## What you have to do
Could you write out the lines below exactly, beginning with the first and finishing with the one that contains "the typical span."?

Recorded data below:

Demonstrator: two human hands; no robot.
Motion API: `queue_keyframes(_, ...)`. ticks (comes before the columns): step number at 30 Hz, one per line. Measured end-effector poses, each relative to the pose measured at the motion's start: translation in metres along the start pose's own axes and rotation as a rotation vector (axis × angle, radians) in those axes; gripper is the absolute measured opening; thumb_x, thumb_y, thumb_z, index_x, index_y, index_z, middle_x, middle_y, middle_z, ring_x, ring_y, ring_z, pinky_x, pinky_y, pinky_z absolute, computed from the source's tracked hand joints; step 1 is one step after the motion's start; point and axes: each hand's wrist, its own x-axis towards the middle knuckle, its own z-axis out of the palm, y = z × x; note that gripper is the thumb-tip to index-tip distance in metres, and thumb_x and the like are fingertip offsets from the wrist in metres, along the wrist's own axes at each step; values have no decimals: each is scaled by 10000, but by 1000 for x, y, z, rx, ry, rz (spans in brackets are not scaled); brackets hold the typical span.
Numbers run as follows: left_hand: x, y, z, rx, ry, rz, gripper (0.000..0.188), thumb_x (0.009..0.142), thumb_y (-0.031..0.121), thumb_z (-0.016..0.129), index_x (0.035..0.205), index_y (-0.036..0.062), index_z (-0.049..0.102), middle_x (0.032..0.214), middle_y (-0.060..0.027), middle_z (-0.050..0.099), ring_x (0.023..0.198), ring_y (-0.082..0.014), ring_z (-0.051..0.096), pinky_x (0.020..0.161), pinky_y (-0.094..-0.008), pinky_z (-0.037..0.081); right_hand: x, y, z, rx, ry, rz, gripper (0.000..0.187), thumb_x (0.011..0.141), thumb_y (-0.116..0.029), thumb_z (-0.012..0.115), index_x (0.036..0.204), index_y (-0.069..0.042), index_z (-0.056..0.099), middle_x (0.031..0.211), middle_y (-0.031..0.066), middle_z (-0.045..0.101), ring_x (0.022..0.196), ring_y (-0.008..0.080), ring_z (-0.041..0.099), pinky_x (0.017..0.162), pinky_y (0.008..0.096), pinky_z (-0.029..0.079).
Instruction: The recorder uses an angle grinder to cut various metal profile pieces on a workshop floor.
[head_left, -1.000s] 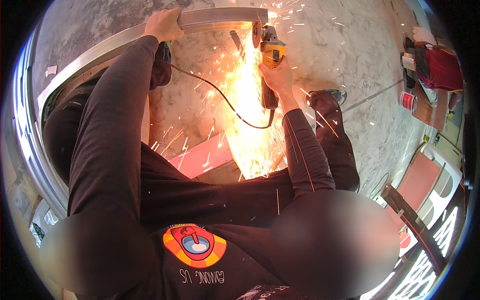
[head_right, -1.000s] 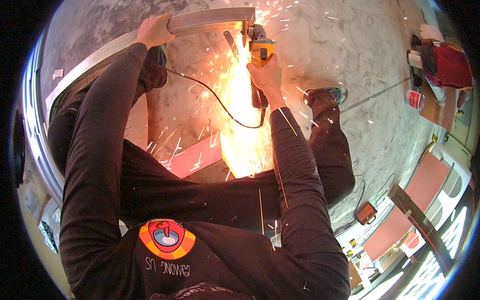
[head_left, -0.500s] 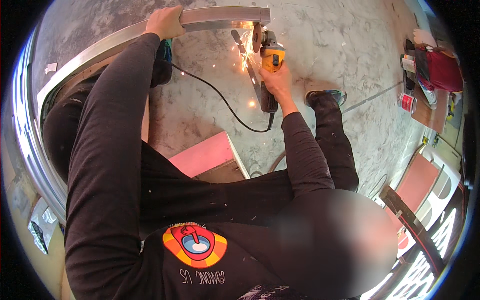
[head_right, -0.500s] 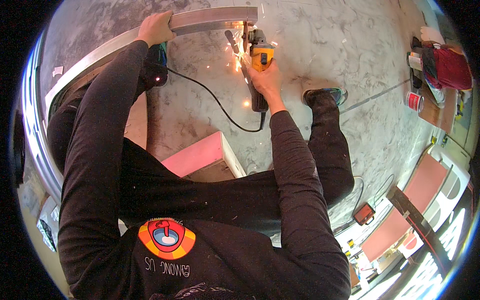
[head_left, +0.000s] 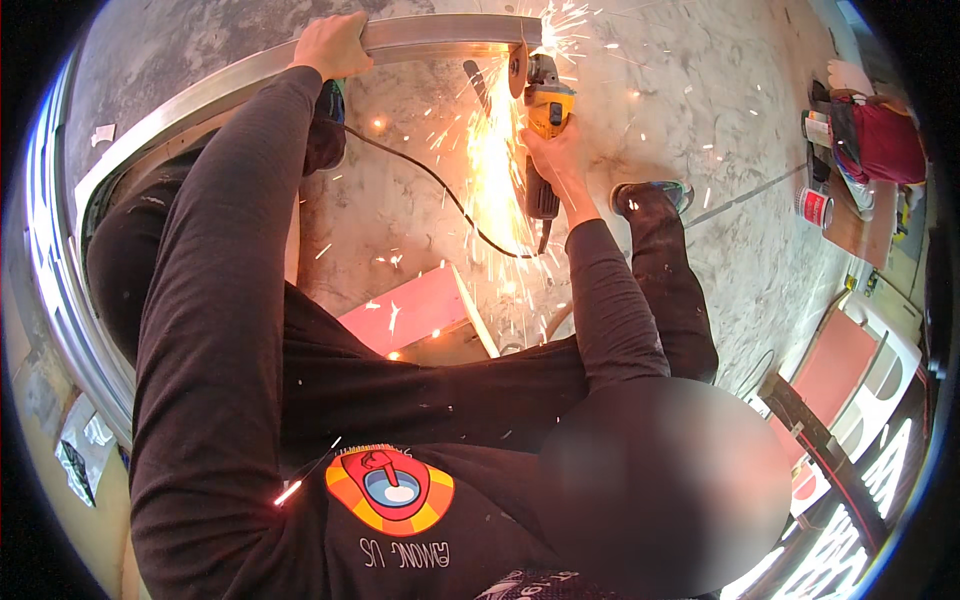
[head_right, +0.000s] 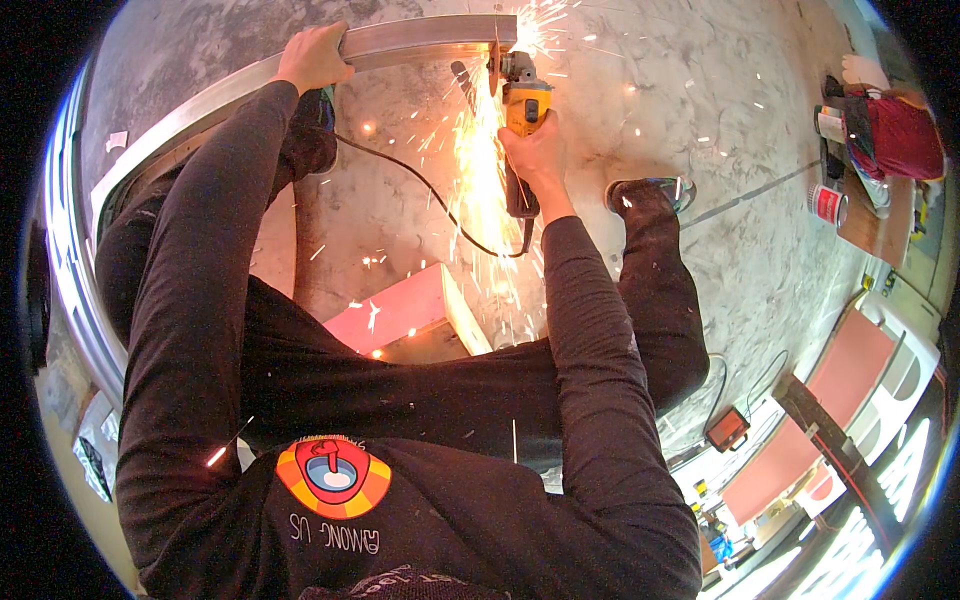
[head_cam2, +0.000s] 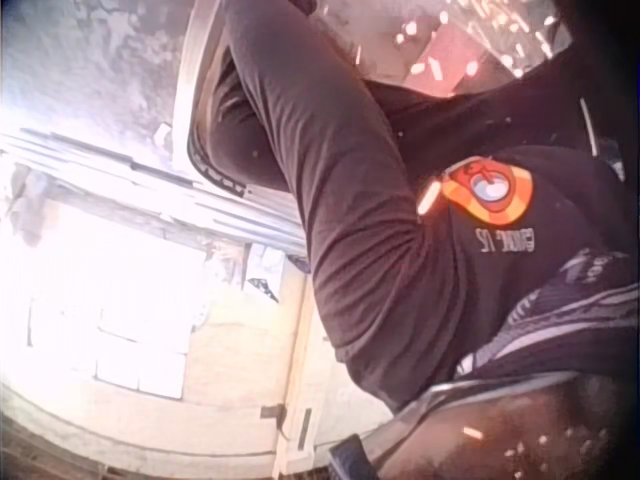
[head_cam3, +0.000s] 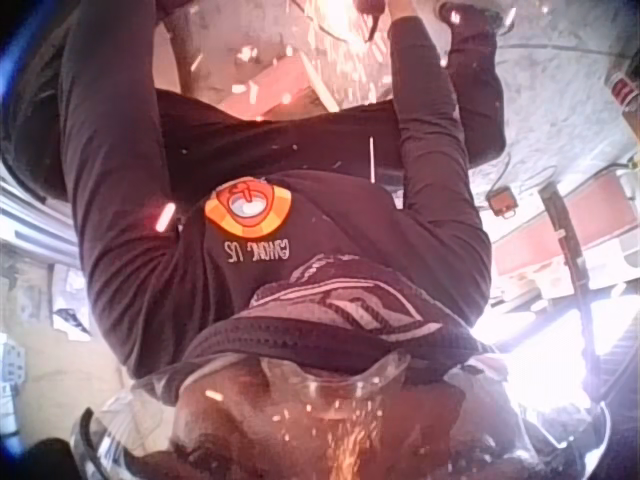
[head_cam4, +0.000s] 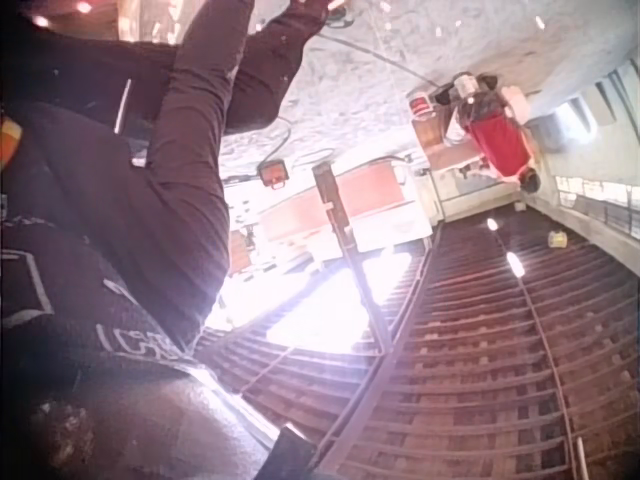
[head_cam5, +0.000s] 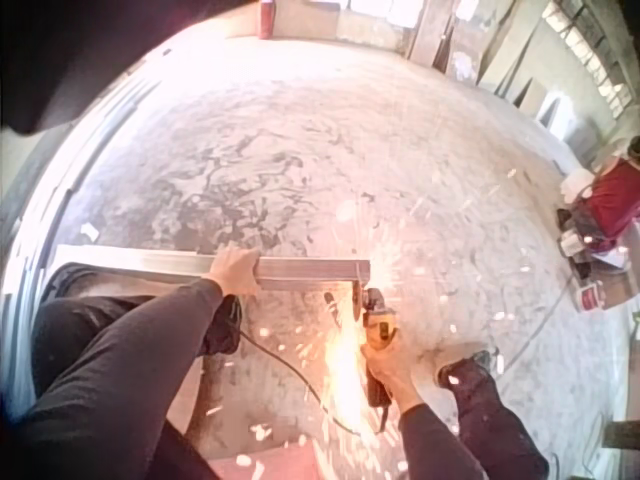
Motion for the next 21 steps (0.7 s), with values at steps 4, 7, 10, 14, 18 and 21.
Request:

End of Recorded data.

## Completed task
Demonstrator: two human hands; no robot.
Motion API: `queue_keyframes(_, ...)`. ticks (comes before the columns): step number at 30 Hz, one per line. Measured end-effector poses, each relative to the pose measured at the motion's start: translation in metres along the start pose's own axes and rotation as a rotation vector (axis × angle, radians) in those axes; gripper is the absolute measured opening; thumb_x, thumb_y, thumb_z, index_x, index_y, index_z, middle_x, middle_y, middle_z, ring_x, ring_y, ring_z, pinky_x, pinky_y, pinky_z absolute, computed from the source's tracked hand joints; step 1 is one step after the motion's start; point and axes: each hand's wrist, its own x-axis towards the middle knuckle, its own z-axis out of the palm, y = z × x; note that gripper is the thumb-tip to index-tip distance in metres, and thumb_x and the like are fingertip offsets from the wrist in metres, along the wrist's own axes at each step; values have no decimals: each is scaled by 10000, but by 1000 for x, y, z, rx, ry, rz (spans in brackets are not scaled); brackets hold the typical span.

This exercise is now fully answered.